(Beginning of SUPPLIED INFORMATION)

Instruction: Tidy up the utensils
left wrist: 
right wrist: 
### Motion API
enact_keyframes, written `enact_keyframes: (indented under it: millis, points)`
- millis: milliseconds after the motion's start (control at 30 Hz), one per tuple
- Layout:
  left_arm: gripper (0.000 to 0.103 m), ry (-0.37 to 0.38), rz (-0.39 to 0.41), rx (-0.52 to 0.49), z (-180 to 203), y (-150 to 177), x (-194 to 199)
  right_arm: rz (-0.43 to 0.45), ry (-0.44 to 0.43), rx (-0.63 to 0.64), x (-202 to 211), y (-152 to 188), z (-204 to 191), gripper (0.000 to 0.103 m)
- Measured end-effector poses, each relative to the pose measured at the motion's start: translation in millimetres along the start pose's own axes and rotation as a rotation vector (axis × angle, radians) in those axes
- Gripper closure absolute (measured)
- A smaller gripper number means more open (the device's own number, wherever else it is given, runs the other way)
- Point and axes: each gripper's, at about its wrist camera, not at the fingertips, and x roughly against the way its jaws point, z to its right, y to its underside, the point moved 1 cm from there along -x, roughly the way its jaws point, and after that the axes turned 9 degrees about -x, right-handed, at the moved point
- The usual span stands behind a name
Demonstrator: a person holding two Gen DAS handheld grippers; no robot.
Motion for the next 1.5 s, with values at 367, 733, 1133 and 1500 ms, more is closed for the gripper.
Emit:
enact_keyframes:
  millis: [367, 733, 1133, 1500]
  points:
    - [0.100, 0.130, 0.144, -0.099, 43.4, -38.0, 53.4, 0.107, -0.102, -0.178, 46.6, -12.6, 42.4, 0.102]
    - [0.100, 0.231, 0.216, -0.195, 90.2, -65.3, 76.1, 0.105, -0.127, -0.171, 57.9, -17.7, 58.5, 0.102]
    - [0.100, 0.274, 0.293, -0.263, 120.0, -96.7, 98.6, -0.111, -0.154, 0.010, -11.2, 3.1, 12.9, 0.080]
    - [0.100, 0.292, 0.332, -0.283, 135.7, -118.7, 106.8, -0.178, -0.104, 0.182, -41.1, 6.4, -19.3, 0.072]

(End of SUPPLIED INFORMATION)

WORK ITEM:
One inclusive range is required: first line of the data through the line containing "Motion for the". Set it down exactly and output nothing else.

SOLUTION TO THIS PROBLEM:
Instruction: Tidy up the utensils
left wrist: 
right wrist: 
### Motion API
enact_keyframes, written `enact_keyframes: (indented under it: millis, points)`
- millis: milliseconds after the motion's start (control at 30 Hz), one per tuple
- Layout:
  left_arm: gripper (0.000 to 0.103 m), ry (-0.37 to 0.38), rz (-0.39 to 0.41), rx (-0.52 to 0.49), z (-180 to 203), y (-150 to 177), x (-194 to 199)
  right_arm: rz (-0.43 to 0.45), ry (-0.44 to 0.43), rx (-0.63 to 0.64), x (-202 to 211), y (-152 to 188), z (-204 to 191), gripper (0.000 to 0.103 m)
- Measured end-effector poses, each relative to the pose measured at the motion's start: translation in millimetres along the start pose's own axes and rotation as a rotation vector (axis × angle, radians) in those axes
- Gripper closure absolute (measured)
- A smaller gripper number means more open (the device's own number, wherever else it is given, runs the other way)
- Point and axes: each gripper's, at about its wrist camera, not at the fingertips, and x roughly against the way its jaws point, z to its right, y to its underside, the point moved 1 cm from there along -x, roughly the way its jaws point, and after that the axes turned 9 degrees about -x, right-handed, at the moved point
- The usual span stands behind a name
Demonstrator: a person holding two Gen DAS handheld grippers; no robot.
Motion for the next 1.5 s, with values at 367, 733, 1133 and 1500 ms, more is closed for the gripper.

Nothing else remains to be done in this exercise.